# TASK DIRECTIONS
What you give back must match the data exactly, minus the pictures.
################
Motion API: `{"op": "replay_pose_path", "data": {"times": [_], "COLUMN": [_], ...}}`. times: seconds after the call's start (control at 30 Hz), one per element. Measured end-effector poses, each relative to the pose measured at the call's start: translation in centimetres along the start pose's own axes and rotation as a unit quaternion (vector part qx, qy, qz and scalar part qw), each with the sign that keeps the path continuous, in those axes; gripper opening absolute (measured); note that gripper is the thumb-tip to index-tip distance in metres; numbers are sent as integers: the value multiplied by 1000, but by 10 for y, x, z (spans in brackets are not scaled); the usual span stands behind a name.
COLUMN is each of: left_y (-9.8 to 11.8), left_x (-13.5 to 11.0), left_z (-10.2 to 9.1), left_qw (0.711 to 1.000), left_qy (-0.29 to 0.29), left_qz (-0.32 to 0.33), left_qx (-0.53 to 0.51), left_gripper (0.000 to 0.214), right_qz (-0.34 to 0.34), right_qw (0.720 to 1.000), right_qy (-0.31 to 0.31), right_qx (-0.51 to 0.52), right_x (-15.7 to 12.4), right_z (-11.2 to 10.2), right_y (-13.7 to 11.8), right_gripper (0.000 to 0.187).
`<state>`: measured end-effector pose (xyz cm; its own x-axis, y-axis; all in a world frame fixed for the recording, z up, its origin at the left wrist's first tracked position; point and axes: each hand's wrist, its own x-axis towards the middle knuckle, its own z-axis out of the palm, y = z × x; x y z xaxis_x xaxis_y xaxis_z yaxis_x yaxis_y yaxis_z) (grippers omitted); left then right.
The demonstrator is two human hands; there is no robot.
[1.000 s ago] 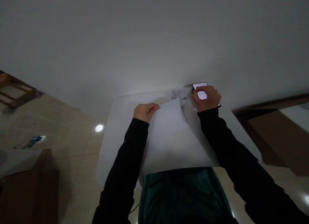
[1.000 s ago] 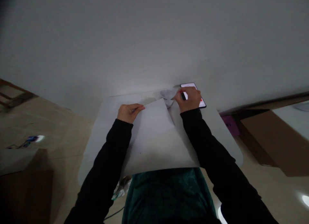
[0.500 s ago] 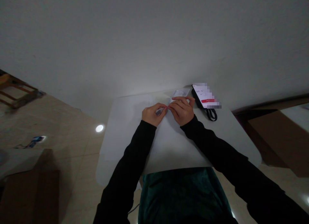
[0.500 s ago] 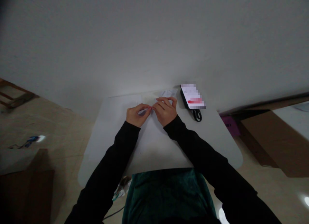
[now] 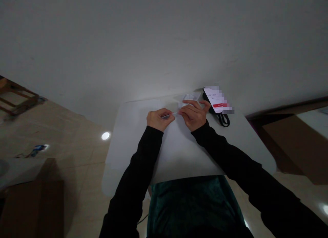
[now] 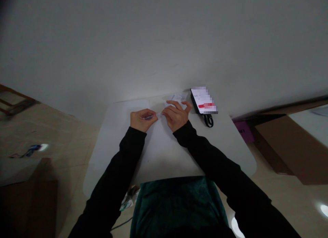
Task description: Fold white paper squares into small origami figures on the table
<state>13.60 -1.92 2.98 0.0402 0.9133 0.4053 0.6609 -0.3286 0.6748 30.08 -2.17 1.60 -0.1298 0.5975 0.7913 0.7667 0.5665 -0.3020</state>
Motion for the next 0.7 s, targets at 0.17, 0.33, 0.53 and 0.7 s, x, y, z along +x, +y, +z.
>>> {"op": "replay_pose_path", "data": {"times": [0.17, 0.33, 0.53, 0.7], "left_y": [-12, -29, -34, -2], "left_x": [3, 9, 17, 17], "left_z": [-2, -15, -48, -40], "left_qw": [1000, 998, 987, 964], "left_qy": [-2, 1, 154, 95], "left_qz": [-22, -40, -7, 182], "left_qx": [12, 39, 44, 168], "left_gripper": [11, 12, 22, 32], "right_qz": [29, 53, 72, 45], "right_qw": [999, 996, 989, 998], "right_qy": [20, 67, 104, 23], "right_qx": [-11, -36, -81, -40], "right_x": [0, 7, 14, 17], "right_z": [1, -14, -31, -30], "right_y": [10, 34, 59, 49], "right_gripper": [24, 22, 17, 21]}}
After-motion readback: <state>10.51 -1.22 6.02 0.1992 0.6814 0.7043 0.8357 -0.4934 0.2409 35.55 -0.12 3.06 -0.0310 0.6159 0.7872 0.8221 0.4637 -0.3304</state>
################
# TASK RESPONSE
Motion API: `{"op": "replay_pose_path", "data": {"times": [_], "COLUMN": [_], ...}}`. times: seconds after the call's start (control at 30 Hz), one per element. Measured end-effector poses, each relative to the pose measured at the call's start: translation in centimetres along the start pose's own axes and rotation as a unit quaternion (vector part qx, qy, qz and scalar part qw), each with the sign that keeps the path continuous, in those axes; gripper opening absolute (measured); note that gripper is the thumb-tip to index-tip distance in metres; numbers are sent as integers: the value multiplied by 1000, but by 10 for y, x, z (spans in brackets are not scaled); the usual span stands behind a name.
COLUMN is each of: left_y (-9.8 to 11.8), left_x (-13.5 to 11.0), left_z (-10.2 to 9.1), left_qw (0.711 to 1.000), left_qy (-0.29 to 0.29), left_qz (-0.32 to 0.33), left_qx (-0.53 to 0.51), left_gripper (0.000 to 0.214), right_qz (-0.34 to 0.34), right_qw (0.720 to 1.000), right_qy (-0.31 to 0.31), right_qx (-0.51 to 0.52), right_x (-15.7 to 12.4), right_z (-11.2 to 10.2), right_y (-13.7 to 11.8), right_gripper (0.000 to 0.187).
`<state>`: measured end-effector pose (xyz cm; its own x-axis, y-axis; all in a world frame fixed for the recording, z up, its origin at the left wrist's first tracked position; point and axes: each hand's wrist, its own x-axis towards the middle knuckle, its own z-axis out of the palm, y = z × x; x y z xaxis_x xaxis_y xaxis_z yaxis_x yaxis_y yaxis_z) (grippers omitted); left then right.
The demonstrator is two human hands; there is no robot.
[1.000 s ago] 
[1.000 s ago] 
[0.500 s ago] 
[0.500 s ago] 
[now] 
[now] 
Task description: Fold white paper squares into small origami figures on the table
<state>13.60 -1.92 2.98 0.0402 0.9133 0.4053 0.6609 -0.3286 0.6748 30.08 -2.17 1.60 -0.1298 0.5975 0.7913 0.7667 0.5665 -0.3020</state>
Motion for the next 0.7 s, targets at 0.17, 0.33, 0.53 and 0.7 s, x, y, z along +x, +y, +z.
>>> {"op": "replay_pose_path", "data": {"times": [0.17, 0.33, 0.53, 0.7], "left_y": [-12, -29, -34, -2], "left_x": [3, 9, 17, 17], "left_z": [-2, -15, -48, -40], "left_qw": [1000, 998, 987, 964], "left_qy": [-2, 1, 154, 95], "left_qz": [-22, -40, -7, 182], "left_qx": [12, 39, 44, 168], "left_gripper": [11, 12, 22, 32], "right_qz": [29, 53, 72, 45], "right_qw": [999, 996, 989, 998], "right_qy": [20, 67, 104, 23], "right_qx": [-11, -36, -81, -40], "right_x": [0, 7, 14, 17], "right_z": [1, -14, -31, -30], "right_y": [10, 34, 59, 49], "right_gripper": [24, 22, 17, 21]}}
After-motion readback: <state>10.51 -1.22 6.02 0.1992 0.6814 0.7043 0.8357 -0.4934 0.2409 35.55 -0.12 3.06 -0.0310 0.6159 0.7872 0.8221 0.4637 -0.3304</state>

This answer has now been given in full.